*** Records shown ***

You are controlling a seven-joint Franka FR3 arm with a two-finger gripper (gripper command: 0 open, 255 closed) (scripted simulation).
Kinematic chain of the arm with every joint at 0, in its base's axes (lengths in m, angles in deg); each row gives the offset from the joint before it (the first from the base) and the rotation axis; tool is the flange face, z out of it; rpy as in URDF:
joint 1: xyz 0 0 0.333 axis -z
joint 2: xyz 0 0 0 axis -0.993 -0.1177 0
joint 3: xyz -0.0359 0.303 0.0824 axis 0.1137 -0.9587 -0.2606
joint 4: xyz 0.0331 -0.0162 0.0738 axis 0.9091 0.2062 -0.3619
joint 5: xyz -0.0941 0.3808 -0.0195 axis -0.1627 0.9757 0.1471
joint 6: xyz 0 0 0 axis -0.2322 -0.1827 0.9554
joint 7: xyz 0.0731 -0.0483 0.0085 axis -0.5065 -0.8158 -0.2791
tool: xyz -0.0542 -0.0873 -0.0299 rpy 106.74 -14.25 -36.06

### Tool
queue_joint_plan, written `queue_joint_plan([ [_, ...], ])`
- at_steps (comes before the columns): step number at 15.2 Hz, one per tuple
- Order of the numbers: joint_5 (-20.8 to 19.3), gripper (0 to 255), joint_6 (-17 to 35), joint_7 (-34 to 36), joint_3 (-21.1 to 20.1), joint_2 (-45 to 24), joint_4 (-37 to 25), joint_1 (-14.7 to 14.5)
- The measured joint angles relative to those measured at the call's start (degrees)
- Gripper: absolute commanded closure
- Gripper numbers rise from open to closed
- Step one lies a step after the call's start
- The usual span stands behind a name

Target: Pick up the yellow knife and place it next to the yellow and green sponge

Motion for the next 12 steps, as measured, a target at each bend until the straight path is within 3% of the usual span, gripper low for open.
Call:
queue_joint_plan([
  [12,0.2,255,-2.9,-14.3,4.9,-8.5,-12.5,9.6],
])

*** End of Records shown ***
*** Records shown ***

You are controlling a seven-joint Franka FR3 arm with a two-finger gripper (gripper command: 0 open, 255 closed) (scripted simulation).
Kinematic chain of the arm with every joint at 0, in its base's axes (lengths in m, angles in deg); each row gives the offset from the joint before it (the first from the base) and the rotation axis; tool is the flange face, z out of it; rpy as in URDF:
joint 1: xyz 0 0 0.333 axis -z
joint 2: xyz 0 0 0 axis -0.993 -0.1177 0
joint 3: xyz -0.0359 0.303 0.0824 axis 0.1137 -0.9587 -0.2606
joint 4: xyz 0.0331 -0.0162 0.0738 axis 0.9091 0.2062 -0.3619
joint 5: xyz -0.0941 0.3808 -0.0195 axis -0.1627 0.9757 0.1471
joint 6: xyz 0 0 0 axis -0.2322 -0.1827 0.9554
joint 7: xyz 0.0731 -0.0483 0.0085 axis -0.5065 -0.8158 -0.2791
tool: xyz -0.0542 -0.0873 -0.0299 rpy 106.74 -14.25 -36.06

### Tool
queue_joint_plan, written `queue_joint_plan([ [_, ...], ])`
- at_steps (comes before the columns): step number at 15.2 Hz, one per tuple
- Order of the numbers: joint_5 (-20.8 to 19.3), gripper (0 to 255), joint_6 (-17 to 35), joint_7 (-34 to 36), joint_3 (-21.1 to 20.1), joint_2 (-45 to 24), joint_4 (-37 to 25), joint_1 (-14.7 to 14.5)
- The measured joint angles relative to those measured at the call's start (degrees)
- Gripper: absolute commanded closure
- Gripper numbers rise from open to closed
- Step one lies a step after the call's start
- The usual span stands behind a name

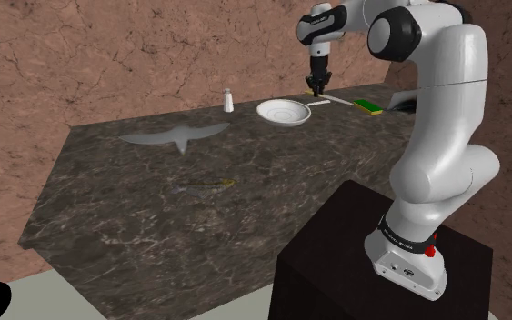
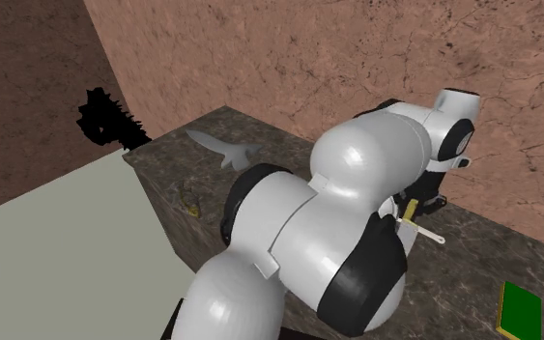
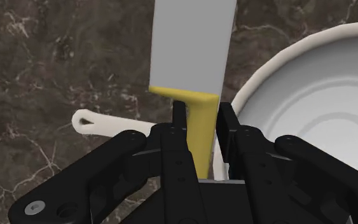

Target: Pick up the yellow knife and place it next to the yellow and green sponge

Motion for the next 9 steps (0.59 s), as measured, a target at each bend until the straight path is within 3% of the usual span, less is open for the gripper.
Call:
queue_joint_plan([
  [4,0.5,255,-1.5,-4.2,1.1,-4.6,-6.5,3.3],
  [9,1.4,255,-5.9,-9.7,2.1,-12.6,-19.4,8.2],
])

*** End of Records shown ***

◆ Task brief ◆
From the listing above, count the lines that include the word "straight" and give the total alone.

◆ Output of the task ◆
2